For those of you who think Apple’s iPhone deal with AT&T looked an awful lot like an MVNO relationship, there’s a reason. Several blogs (MacNN and AppleInsider, to name two) dug through a recently published patent application Apple filed in 2006 and discovered that Apple was considering some kind of hyper-virtual operator business model, in which it would connect to any of multiple different operators on the fly, depending on who could offer the best rates at any given moment.

On one end would be an Apple server that tracked each iPhone user’s location in real time. On the other end would be a gaggle of network operators Apple had resale agreements with. Each would set determined rates for specific regions and for specific times, and the Apple server would sort through that data selecting the cheapest rate at the time for the customers. Apple also made provisions for customers selecting their own operator and accompanying rate plan based on the same data, allowing them to change operators depending on the time of day or region.

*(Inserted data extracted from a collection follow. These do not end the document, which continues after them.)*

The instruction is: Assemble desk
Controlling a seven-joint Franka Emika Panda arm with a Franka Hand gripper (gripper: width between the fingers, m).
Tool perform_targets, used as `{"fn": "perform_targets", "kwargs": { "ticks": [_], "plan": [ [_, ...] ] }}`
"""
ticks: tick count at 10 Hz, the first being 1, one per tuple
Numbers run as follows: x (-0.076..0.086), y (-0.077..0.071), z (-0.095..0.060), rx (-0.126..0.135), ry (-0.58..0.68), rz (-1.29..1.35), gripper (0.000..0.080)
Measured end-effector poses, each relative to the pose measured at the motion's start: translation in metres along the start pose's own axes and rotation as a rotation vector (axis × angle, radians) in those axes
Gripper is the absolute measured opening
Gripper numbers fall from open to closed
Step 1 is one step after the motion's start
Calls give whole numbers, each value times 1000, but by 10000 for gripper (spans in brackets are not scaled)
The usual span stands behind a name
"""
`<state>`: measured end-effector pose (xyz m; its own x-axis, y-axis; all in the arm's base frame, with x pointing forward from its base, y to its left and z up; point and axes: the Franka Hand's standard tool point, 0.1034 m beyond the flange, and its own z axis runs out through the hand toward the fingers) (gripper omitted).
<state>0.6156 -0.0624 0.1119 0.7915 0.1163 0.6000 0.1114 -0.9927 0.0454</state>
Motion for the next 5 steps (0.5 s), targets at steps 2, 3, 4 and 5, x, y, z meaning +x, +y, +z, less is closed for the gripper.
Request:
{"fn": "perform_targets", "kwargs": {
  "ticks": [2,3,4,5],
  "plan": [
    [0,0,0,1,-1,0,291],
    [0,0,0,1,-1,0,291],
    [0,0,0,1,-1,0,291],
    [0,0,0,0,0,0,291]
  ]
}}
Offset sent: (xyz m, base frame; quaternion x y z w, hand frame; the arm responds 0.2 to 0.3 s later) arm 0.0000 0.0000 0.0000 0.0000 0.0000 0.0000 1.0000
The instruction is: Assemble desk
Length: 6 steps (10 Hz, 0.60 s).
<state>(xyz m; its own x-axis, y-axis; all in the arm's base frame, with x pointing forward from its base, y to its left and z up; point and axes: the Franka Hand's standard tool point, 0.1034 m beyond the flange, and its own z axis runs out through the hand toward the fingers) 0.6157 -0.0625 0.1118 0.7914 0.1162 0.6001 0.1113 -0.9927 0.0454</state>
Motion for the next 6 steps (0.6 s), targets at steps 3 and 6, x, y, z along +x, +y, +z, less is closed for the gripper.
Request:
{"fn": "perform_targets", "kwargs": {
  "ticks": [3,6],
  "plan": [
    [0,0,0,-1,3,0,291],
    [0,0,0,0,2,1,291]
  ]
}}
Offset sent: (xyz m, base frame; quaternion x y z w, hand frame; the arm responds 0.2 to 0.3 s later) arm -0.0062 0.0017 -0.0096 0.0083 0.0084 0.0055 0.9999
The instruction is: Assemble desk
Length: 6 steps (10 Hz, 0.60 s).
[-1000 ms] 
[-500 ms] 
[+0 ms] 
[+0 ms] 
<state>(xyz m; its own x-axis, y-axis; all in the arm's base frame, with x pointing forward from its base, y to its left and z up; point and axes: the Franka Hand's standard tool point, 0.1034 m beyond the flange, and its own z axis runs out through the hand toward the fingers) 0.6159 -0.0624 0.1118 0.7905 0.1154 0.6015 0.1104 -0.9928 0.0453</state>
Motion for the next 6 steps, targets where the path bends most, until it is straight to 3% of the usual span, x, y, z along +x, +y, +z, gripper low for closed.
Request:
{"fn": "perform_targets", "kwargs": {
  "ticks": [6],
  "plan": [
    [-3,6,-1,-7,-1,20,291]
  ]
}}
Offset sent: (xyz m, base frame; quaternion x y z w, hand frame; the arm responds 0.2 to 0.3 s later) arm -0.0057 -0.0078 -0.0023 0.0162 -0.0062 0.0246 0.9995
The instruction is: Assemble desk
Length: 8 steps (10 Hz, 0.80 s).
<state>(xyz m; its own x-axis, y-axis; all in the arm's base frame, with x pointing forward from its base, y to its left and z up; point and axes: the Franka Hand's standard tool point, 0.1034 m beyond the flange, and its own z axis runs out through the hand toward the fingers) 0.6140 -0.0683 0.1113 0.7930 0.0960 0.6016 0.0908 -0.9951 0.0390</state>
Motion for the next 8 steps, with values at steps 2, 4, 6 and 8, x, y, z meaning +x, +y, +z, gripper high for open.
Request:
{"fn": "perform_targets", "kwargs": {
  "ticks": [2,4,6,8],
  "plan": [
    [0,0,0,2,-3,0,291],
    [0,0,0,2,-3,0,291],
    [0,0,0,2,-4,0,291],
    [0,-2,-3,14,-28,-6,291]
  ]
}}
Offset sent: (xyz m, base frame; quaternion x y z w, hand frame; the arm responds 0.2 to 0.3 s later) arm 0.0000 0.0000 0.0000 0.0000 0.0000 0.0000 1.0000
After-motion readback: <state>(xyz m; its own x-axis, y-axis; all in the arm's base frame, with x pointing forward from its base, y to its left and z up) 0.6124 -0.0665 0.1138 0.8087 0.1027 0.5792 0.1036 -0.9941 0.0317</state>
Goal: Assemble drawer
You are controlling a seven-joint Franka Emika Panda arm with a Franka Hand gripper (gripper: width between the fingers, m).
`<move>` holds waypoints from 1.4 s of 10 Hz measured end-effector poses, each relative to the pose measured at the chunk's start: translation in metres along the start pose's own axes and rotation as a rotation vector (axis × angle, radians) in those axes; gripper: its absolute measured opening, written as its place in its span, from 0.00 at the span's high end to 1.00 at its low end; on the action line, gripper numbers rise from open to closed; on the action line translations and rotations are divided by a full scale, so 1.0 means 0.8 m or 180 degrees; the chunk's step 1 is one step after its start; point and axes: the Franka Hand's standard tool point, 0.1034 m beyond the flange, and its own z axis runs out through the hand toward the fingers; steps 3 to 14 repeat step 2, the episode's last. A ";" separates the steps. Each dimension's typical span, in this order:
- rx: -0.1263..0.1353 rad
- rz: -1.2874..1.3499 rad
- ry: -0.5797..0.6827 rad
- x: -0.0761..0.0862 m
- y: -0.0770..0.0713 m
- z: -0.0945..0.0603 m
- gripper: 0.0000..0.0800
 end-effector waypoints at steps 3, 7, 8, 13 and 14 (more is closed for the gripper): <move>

That’s all fairly complicated since the typical MVNO signs a network deal with one operator and sticks to it. There is precedence among the large resellers like Tracfone, which sign multiple operator agreements, but I doubt they have the capability to switch between operators on the fly based on real-time pricing info. While those capabilities may be in Apple’s hands right now, the carriers probably aren’t equipped just yet, said Alex Besen, who heads the Washington mobile data consultancy The Besen Group. “Not yet,” Besen said. “As they move toward next-generation networks, they will.”

So will this MVNO model ever appear? It’s doubtful. Apple seems to be doing pretty well with its partnership deals at the moment. And if open access really takes off in the next few years, there may not even be reason to consider it.